The other kids at work are a hoot. I've just finished taking an 8 week silver jewelry class, since I loved the one that I took in Edinburgh, and every week, I bring in my current project to show our oldest kids. They get such a kick out of it. Each week, I explain to our 4 year old what I'm working on and what I've just done to it and what I'm going to do next week. He asks me every day now if I've brought my most recent project, so I've had to start carrying it in my wallet (it's not quite finished), so that he can see it. He just likes to hold it. He's like a crow, really, but what kid isn't? They all like sparkly things. So I went and bought some big washers at Home Depot, and I'm going to see if I can polish them up and hammer basic designs (like initials) into them, and then give them to the big kids. At 17 cents a piece, it won't matter if they're lost.
So that's pretty much my life these days - work and hanging out after work with my tiny friends. I really need to find some friends my own age, but I'm not sure how likely it is that that will happen. Atlanta and I just don't click. Never have. Which is a shame, because objectively, I can see that it's a great city. Lots to do, lots of opportunities. But something just isn't right. I don't know. I'm already planning my next escape.

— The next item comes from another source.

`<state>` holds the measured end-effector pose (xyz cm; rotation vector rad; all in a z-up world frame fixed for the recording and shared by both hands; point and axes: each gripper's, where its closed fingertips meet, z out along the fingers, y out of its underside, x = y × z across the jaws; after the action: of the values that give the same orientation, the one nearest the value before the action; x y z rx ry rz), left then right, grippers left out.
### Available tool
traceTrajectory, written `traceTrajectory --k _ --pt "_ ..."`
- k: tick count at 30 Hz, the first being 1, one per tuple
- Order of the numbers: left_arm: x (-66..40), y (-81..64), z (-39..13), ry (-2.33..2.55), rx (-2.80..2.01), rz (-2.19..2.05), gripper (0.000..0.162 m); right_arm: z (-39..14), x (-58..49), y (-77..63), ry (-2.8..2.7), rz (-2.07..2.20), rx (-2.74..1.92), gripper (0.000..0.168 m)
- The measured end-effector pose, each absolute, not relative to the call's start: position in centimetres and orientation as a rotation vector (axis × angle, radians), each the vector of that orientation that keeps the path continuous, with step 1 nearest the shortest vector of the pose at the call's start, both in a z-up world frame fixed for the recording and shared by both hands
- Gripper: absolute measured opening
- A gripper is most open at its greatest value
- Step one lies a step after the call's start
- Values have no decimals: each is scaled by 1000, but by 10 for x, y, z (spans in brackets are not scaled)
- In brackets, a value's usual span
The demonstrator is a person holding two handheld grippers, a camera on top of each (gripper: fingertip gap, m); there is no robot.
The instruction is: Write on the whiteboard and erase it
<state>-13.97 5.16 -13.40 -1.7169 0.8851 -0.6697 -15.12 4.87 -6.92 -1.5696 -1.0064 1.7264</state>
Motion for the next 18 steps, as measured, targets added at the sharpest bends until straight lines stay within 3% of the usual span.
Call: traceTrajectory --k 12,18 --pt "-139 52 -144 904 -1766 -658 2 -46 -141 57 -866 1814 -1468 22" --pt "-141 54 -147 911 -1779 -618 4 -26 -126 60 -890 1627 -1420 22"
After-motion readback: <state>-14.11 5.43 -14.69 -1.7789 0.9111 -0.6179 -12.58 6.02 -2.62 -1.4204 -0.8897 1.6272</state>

I've pretty much decided to go to nursing school, so right now I'm working on getting enrolled at a local community college to take all the prereqs for that. Hopefully I'll be able to start that in the fall of '08 (or sooner!), assuming I don't change my plans again. Which means that I will quit my job at the beginning of that year and bugger off to Australia and New Zealand on a BUNAC work visa. After I graduate from nursing school, I will work in the States for 6-12 mos and then apply for a visa either Down Under somewhere or in Scotland. At some point, I will need to find an Australian husband with British parents, because then I will be able to live freely in Australia, New Zealand, the UK, Europe, and the US. See, I have it all planned out. So if any of you know any Aussies with British parents, do let me know. Anyway, that's the plan. The plan, of course, is subject to change and likely will. You've heard my plans before.
Aaaand, that's all. Phew, an update! Now I'm going to bed, because I'm sickly, and I might even call in sick to work tomorrow.